The internet can be used for immoral purposes, writes tech pioneer Taplin, director emeritus of USC’s Annenberg Innovation Lab, from selling drugs and pornography to enabling the piracy of intellectual property. It can also be used to do good, enhancing the economies of remote places by linking them to the world. But if it is largely amoral, that, by Taplin’s account, owes little to those who are making fortunes on the Web by controlling and selling information and ransoming eyeballs. Among Taplin’s heavies are Facebook, Google, and PayPal, as exemplified by founders and executives Mark Zuckerberg, Larry Page, and Peter Thiel, the last of whom emerges as a kind of dark lord of the Hobbesian, libertarian internet (a characterization echoed by other observers). Google enables piracy, guiding readers to sites where albums and movies can be downloaded. Though hiding behind a do-no-evil mantra, Google could simply stop listing pirate sites just as it stopped listing illegal drug sites—“after it paid a $500 million fine for linking” to them.

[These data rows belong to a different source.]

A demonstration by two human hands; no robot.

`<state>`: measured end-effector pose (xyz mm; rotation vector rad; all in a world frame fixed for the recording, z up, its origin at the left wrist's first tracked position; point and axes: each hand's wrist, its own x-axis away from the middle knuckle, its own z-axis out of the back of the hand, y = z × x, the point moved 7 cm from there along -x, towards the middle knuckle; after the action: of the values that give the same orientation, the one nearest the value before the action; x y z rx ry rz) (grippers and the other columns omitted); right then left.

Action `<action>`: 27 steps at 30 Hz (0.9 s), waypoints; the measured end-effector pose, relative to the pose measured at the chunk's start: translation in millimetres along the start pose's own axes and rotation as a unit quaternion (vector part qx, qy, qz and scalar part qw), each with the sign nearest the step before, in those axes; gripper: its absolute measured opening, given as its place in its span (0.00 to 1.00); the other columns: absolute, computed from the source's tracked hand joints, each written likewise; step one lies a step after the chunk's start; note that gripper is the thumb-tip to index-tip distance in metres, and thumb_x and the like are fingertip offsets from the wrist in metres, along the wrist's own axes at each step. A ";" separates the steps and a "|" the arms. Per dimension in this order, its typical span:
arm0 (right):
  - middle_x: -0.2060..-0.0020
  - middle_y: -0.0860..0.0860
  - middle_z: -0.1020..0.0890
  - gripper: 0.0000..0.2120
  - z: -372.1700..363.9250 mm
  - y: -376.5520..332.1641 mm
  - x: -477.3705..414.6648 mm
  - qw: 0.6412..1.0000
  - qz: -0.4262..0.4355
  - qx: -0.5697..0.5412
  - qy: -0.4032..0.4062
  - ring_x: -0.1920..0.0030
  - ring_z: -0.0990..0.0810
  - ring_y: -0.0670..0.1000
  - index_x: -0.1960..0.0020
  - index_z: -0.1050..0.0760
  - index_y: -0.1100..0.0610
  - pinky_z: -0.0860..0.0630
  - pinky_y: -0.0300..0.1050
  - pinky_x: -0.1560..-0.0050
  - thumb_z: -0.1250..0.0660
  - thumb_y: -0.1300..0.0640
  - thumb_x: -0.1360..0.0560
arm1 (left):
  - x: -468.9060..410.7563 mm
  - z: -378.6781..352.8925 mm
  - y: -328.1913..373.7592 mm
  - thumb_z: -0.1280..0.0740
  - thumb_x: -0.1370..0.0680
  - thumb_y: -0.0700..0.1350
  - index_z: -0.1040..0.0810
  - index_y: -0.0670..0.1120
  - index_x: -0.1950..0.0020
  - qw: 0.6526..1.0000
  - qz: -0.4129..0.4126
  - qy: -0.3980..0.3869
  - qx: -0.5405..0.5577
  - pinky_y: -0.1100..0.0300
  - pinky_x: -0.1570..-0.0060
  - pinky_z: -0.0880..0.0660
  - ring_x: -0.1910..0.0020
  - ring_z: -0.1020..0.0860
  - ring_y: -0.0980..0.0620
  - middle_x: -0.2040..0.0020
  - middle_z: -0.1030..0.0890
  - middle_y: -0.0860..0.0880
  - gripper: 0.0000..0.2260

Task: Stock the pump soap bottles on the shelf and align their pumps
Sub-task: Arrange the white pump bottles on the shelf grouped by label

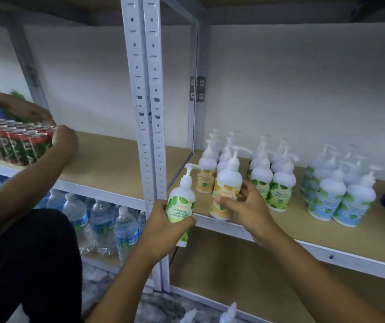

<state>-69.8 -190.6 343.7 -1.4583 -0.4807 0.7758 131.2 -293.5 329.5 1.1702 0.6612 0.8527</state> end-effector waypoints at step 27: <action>0.53 0.44 0.21 0.21 -53.2 35.5 -43.7 0.970 0.019 0.243 -0.016 0.52 0.21 0.47 0.46 0.29 0.50 0.30 0.38 0.55 0.21 0.55 0.32 | -21.2 20.3 -30.5 0.22 0.28 0.47 0.32 0.47 0.40 0.999 0.032 0.028 -0.006 0.61 0.65 0.26 0.59 0.21 0.53 0.54 0.21 0.48 0.24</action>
<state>-67.5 -260.9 311.4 -1.0015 -0.2613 0.8765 143.3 -326.5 305.9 1.1644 0.6671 0.9453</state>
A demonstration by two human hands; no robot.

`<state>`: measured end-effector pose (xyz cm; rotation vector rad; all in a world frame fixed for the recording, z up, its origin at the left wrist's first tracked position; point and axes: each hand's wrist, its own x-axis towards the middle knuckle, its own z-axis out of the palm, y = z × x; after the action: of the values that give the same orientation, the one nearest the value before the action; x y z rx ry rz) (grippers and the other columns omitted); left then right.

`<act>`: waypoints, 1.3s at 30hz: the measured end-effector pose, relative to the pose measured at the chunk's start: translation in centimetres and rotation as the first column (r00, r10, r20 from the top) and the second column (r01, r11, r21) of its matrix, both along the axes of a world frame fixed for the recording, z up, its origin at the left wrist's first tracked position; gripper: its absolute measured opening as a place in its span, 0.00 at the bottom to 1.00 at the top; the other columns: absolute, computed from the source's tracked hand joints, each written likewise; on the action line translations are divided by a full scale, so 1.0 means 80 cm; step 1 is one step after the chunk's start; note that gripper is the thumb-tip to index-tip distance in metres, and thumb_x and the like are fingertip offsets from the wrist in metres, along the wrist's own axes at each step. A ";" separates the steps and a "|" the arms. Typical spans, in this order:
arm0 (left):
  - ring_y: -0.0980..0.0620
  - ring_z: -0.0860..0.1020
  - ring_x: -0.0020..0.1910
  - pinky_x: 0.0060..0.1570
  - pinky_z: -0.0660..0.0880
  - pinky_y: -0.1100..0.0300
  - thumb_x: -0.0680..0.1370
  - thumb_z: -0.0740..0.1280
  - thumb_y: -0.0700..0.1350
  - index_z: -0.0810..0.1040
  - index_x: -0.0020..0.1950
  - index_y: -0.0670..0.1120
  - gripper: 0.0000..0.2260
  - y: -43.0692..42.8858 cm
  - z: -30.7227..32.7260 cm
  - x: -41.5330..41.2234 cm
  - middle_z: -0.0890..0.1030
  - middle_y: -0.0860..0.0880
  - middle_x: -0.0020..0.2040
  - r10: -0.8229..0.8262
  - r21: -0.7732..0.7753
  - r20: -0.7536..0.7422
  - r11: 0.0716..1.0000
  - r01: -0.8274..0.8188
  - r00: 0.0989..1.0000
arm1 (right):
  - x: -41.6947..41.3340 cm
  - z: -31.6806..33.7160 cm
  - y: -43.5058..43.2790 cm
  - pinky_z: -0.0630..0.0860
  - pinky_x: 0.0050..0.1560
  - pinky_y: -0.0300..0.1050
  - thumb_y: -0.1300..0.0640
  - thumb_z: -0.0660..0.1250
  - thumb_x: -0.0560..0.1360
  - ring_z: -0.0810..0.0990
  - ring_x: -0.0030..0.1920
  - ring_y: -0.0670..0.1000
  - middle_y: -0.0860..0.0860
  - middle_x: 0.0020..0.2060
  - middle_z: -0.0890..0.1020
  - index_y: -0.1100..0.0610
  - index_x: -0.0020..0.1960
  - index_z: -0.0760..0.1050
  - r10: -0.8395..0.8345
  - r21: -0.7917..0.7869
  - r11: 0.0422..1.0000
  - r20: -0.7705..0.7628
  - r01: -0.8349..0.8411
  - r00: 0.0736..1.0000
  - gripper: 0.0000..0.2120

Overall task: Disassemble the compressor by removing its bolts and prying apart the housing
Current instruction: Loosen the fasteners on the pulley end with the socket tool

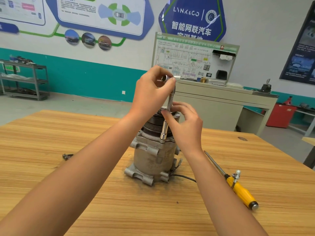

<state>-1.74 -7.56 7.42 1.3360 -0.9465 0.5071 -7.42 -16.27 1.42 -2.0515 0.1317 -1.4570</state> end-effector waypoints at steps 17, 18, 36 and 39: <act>0.57 0.80 0.40 0.44 0.76 0.64 0.72 0.73 0.42 0.76 0.39 0.49 0.07 0.006 -0.012 0.021 0.82 0.53 0.36 -0.145 0.232 -0.127 0.958 0.172 0.981 | 0.001 0.003 0.003 0.70 0.56 0.44 0.56 0.73 0.69 0.74 0.54 0.48 0.48 0.46 0.80 0.59 0.42 0.79 0.071 0.088 0.994 -0.065 -0.065 0.995 0.07; 0.59 0.79 0.38 0.42 0.75 0.66 0.72 0.73 0.43 0.76 0.39 0.50 0.06 0.007 -0.013 0.022 0.81 0.55 0.35 -0.150 0.247 -0.122 0.953 0.176 0.981 | 0.003 0.003 0.003 0.69 0.57 0.44 0.57 0.73 0.69 0.74 0.55 0.48 0.49 0.47 0.80 0.60 0.41 0.80 0.071 0.081 0.995 -0.055 -0.066 0.996 0.06; 0.66 0.76 0.51 0.56 0.72 0.68 0.80 0.61 0.41 0.78 0.56 0.50 0.09 0.018 -0.022 0.027 0.80 0.54 0.54 -0.309 0.430 -0.152 0.834 0.345 0.939 | 0.004 -0.003 -0.001 0.64 0.46 0.19 0.59 0.69 0.73 0.71 0.56 0.41 0.44 0.53 0.74 0.58 0.48 0.82 0.218 0.228 0.950 0.015 -0.215 0.976 0.05; 0.64 0.77 0.48 0.56 0.73 0.64 0.78 0.64 0.41 0.80 0.50 0.51 0.07 0.017 -0.020 0.025 0.82 0.53 0.51 -0.255 0.419 -0.122 0.863 0.283 0.959 | 0.003 -0.003 -0.002 0.65 0.48 0.20 0.58 0.67 0.74 0.70 0.58 0.41 0.43 0.54 0.74 0.56 0.50 0.81 0.226 0.236 0.947 -0.008 -0.218 0.974 0.06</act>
<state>0.26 -6.17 5.81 1.5709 -1.2183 0.0321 -7.14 -16.45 1.16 -1.8358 0.0790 -1.2080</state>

What does all this have to do with democracy? For one thing, it promotes inequality—and, as Taplin notes, with Robert Bork’s “protrust” view of antitrust laws now dominant in legal and governmental circles, monopolies are often encouraged rather than prohibited. For another, it narrows choice despite the seemingly endless offerings of Amazon, Wal-Mart, et al. The author offers a modest program of resistance, among whose planks is the interesting notion that creators, especially musicians, would do well to follow the Sunkist model, forming cooperatives to control their works just as citrus growers banded together in common interest. “I have no illusion that the existing business structures of cultural marketing will go away,” he writes, “but my hope is that we can build a parallel structure that will benefit all creators.”

A powerful argument for reducing inequality and revolutionizing how we use the Web for the benefit of the many rather than the few.